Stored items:
++++

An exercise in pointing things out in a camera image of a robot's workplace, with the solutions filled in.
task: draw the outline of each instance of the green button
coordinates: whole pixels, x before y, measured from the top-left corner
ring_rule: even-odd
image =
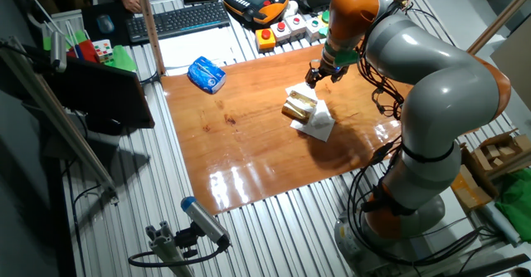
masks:
[[[328,23],[330,19],[330,11],[323,12],[321,19],[323,19],[323,22]]]
[[[329,28],[323,27],[319,29],[319,34],[321,35],[321,37],[325,37],[327,34],[329,34]]]

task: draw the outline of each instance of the blue package
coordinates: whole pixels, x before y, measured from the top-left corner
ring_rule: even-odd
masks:
[[[188,67],[188,78],[209,94],[217,93],[225,84],[225,72],[203,56]]]

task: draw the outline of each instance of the person's hand
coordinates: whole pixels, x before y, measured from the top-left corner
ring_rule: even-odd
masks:
[[[139,0],[122,0],[126,10],[130,12],[142,12]]]

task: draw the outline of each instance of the computer mouse
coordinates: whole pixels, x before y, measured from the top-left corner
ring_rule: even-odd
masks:
[[[114,24],[110,20],[109,15],[99,15],[96,18],[96,21],[98,22],[98,28],[100,29],[101,33],[109,34],[114,31]]]

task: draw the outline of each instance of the metal grating
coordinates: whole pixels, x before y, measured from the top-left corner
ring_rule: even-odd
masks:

++++

WHAT IS BEING ASKED:
The data above must be written out again without alteration, and the pictures in them must be excluded.

OUTPUT FOR THIS TASK:
An exercise in pointing things out in a camera image of a robot's workplace, with the solutions filled in.
task: draw the outline of each instance of the green button
coordinates: whole pixels, x before y, measured from the top-left corner
ring_rule: even-odd
image =
masks:
[[[328,23],[330,19],[330,11],[323,12],[321,19],[323,19],[323,22]]]
[[[329,28],[323,27],[319,29],[319,34],[321,35],[321,37],[325,37],[327,34],[329,34]]]

task: draw the outline of each instance of the blue package
coordinates: whole pixels, x before y, measured from the top-left corner
ring_rule: even-odd
masks:
[[[188,67],[188,78],[209,94],[217,93],[225,84],[225,72],[203,56]]]

task: draw the outline of each instance of the person's hand
coordinates: whole pixels, x before y, measured from the top-left corner
ring_rule: even-odd
masks:
[[[139,0],[122,0],[126,10],[130,12],[142,12]]]

task: draw the outline of each instance of the computer mouse
coordinates: whole pixels, x before y, measured from the top-left corner
ring_rule: even-odd
masks:
[[[114,24],[110,20],[109,15],[99,15],[96,18],[96,21],[98,22],[98,28],[100,29],[101,33],[109,34],[114,31]]]

task: draw the outline of each instance of the metal grating
coordinates: whole pixels, x before y, measured from the top-left corner
ring_rule: even-odd
masks:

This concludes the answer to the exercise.